Please copy every line from the following entries in which the word "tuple" appears.

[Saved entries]
- - -
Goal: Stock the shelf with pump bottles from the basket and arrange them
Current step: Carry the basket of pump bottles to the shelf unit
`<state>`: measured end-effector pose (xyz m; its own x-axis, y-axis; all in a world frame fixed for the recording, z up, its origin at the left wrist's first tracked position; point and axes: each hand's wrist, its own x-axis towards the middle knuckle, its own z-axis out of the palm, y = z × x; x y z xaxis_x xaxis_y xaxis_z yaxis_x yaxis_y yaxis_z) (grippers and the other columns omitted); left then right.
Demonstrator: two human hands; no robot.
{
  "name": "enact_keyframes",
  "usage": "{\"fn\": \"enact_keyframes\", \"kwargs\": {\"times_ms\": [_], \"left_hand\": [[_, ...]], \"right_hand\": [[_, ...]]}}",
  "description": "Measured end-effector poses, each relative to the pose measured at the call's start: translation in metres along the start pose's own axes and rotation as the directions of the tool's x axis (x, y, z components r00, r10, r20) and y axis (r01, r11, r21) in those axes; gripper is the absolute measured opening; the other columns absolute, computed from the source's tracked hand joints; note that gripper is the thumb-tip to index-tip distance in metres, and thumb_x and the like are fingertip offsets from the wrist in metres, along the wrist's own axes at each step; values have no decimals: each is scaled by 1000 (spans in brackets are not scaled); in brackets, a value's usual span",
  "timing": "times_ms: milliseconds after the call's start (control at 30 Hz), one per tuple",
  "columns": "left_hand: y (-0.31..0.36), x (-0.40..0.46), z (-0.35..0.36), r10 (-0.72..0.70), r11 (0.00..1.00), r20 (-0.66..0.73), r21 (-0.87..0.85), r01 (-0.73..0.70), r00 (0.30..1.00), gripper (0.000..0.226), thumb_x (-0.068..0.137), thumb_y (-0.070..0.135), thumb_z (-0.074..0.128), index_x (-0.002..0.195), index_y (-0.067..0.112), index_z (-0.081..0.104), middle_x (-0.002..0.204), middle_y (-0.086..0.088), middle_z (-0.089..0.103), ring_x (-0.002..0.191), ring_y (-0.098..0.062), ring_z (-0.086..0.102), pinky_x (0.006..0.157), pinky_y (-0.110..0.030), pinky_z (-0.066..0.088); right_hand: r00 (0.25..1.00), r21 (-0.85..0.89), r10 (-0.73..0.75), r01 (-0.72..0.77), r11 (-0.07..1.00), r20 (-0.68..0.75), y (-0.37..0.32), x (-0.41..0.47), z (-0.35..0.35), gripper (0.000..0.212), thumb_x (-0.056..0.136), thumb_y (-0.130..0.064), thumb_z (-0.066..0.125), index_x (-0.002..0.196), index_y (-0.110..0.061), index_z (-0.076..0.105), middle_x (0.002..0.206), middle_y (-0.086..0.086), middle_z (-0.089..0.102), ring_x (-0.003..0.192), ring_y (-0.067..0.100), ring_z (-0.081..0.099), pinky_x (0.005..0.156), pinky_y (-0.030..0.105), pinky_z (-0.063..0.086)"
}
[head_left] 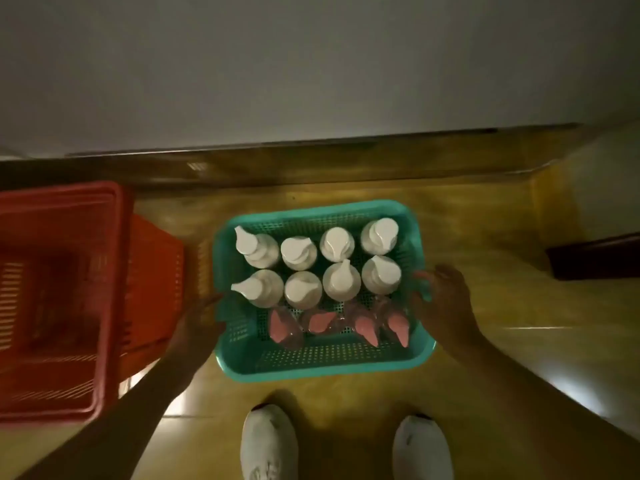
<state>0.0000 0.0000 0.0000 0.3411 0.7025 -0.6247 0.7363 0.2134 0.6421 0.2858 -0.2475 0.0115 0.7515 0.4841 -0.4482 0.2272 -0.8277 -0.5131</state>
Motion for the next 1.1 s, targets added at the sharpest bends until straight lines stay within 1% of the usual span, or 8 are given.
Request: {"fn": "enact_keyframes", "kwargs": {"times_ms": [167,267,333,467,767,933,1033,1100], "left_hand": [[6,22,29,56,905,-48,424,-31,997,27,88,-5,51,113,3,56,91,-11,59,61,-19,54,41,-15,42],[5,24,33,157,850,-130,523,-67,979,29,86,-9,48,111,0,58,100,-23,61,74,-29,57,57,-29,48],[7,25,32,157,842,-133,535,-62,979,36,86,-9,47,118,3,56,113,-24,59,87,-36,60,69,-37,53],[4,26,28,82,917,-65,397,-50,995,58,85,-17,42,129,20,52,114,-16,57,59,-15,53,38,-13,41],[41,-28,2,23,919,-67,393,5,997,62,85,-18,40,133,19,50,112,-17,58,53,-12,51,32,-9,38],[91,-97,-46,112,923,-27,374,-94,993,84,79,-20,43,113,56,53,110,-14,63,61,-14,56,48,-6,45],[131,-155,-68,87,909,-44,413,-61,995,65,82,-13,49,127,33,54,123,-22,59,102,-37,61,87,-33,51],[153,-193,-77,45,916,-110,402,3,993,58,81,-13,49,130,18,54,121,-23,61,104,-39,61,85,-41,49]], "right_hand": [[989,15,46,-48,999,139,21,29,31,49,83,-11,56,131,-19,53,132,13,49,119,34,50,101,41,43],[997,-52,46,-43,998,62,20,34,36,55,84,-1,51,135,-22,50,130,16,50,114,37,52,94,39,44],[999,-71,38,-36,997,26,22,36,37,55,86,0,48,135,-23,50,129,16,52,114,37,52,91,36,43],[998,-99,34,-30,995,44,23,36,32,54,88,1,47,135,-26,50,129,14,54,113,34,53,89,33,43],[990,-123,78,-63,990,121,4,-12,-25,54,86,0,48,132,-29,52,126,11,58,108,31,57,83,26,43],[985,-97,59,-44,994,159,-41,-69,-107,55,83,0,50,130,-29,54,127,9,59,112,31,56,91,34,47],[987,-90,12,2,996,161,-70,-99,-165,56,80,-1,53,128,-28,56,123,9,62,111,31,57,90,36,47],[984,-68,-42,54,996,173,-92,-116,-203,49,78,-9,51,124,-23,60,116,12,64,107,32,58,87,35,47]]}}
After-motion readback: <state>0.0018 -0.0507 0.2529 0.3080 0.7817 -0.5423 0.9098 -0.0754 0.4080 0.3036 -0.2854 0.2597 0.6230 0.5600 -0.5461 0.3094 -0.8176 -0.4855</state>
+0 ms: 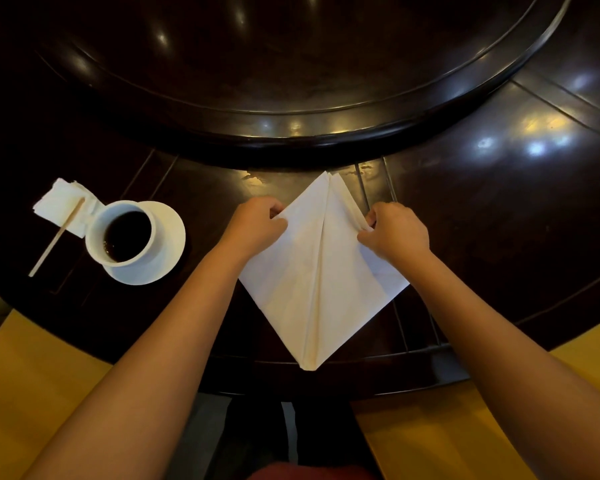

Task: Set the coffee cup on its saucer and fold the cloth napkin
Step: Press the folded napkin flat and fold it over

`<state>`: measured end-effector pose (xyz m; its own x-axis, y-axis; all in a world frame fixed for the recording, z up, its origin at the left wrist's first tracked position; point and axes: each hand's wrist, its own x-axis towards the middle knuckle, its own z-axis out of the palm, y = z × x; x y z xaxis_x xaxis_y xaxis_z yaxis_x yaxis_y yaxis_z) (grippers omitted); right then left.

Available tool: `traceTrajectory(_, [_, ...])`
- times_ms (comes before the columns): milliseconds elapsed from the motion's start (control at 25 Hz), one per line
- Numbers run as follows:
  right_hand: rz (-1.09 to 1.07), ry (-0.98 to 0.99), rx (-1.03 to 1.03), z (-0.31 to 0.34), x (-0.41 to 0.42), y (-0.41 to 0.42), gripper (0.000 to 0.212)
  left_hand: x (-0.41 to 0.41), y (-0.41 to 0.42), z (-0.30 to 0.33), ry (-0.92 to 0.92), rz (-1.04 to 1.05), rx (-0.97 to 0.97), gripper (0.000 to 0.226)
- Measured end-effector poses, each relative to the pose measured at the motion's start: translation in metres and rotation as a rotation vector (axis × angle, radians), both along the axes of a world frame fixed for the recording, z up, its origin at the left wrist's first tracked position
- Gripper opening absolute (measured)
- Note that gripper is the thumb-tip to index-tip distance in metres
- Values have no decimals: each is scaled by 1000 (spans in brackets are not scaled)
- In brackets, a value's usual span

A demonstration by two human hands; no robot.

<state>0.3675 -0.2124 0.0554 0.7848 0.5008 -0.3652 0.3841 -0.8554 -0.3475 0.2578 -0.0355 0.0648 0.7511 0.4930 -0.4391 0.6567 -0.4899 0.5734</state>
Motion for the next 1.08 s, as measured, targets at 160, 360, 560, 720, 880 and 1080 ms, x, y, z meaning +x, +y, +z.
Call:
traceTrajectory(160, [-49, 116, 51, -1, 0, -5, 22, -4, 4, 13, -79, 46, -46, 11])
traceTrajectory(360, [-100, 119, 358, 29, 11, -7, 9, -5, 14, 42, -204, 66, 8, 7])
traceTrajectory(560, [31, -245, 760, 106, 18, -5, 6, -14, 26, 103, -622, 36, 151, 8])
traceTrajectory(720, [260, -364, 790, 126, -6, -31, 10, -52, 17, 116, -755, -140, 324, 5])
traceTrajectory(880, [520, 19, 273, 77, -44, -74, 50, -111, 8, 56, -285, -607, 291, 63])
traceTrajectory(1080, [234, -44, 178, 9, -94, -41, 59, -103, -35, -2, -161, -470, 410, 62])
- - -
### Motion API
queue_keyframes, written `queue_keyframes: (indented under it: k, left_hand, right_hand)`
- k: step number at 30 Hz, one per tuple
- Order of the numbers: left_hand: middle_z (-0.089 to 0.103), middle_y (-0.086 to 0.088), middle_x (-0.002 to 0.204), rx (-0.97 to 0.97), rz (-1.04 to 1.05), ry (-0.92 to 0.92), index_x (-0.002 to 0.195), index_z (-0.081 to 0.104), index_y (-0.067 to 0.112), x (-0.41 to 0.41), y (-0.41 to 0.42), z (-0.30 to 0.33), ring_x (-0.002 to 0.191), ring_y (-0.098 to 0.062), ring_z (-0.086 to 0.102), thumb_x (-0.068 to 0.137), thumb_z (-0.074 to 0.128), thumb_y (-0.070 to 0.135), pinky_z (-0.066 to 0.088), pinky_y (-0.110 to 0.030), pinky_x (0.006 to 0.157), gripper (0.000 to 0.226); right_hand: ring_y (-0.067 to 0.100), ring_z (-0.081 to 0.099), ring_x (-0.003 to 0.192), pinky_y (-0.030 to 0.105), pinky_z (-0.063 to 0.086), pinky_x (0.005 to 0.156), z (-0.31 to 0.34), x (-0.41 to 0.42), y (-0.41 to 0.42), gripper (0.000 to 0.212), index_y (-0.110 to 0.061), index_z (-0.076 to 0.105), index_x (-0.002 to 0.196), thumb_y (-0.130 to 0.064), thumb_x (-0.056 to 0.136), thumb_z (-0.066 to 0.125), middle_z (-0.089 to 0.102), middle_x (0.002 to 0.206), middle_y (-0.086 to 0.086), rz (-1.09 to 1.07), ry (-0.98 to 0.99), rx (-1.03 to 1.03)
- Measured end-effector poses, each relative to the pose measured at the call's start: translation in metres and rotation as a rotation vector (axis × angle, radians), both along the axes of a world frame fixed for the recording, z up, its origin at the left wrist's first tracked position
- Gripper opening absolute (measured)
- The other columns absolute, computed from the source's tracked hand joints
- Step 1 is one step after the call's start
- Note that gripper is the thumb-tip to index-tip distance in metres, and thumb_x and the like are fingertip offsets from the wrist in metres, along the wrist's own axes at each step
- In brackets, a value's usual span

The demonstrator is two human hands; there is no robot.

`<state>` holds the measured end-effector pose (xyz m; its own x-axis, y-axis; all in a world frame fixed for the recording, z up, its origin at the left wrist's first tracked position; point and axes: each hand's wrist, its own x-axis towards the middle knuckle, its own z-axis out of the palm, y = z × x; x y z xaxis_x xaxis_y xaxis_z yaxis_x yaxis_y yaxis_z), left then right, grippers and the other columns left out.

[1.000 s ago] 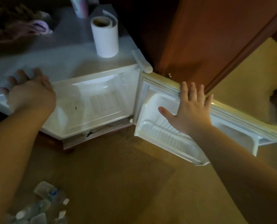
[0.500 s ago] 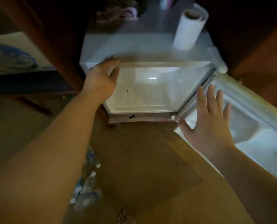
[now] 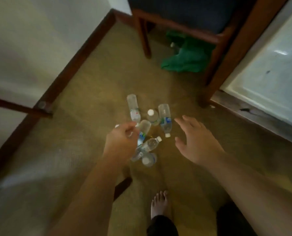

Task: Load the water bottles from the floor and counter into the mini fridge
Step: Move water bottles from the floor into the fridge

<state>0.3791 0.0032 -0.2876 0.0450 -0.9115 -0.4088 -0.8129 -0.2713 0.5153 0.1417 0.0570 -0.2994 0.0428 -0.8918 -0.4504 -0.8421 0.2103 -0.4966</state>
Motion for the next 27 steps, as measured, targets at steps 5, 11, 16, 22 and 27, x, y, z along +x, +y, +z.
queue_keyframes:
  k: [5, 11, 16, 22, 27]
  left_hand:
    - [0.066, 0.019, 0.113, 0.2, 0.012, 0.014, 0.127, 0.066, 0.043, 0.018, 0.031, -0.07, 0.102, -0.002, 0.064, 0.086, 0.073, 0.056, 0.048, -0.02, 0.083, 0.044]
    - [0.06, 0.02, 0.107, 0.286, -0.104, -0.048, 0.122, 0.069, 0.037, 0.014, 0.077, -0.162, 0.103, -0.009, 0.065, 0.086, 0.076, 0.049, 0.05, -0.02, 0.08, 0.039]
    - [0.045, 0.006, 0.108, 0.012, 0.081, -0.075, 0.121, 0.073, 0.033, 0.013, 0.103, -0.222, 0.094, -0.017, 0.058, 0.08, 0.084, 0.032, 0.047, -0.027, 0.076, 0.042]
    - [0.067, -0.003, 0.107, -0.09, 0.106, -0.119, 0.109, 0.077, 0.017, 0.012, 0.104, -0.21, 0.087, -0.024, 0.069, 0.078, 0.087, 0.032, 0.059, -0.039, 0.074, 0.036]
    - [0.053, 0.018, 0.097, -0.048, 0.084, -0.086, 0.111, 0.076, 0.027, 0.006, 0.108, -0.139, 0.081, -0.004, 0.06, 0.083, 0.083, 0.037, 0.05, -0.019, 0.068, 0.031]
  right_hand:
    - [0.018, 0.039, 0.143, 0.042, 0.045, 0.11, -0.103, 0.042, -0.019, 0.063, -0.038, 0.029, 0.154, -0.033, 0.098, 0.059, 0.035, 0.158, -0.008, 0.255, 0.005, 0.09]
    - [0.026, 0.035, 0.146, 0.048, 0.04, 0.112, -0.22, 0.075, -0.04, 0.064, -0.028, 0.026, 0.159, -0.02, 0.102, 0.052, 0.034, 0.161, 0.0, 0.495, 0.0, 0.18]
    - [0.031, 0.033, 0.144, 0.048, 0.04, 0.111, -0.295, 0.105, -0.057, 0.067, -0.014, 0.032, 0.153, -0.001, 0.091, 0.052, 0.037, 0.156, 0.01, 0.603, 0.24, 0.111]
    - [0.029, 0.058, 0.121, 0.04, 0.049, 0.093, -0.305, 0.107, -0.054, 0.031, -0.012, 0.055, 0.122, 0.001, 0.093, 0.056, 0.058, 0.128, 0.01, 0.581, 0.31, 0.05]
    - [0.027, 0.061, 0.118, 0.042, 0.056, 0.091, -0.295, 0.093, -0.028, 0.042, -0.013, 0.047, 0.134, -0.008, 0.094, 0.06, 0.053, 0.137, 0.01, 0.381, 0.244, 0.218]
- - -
TASK RESULT.
  "timing": "times_ms: milliseconds after the call's start (control at 30 Hz), one per tuple",
- k: step number at 30 Hz, one per tuple

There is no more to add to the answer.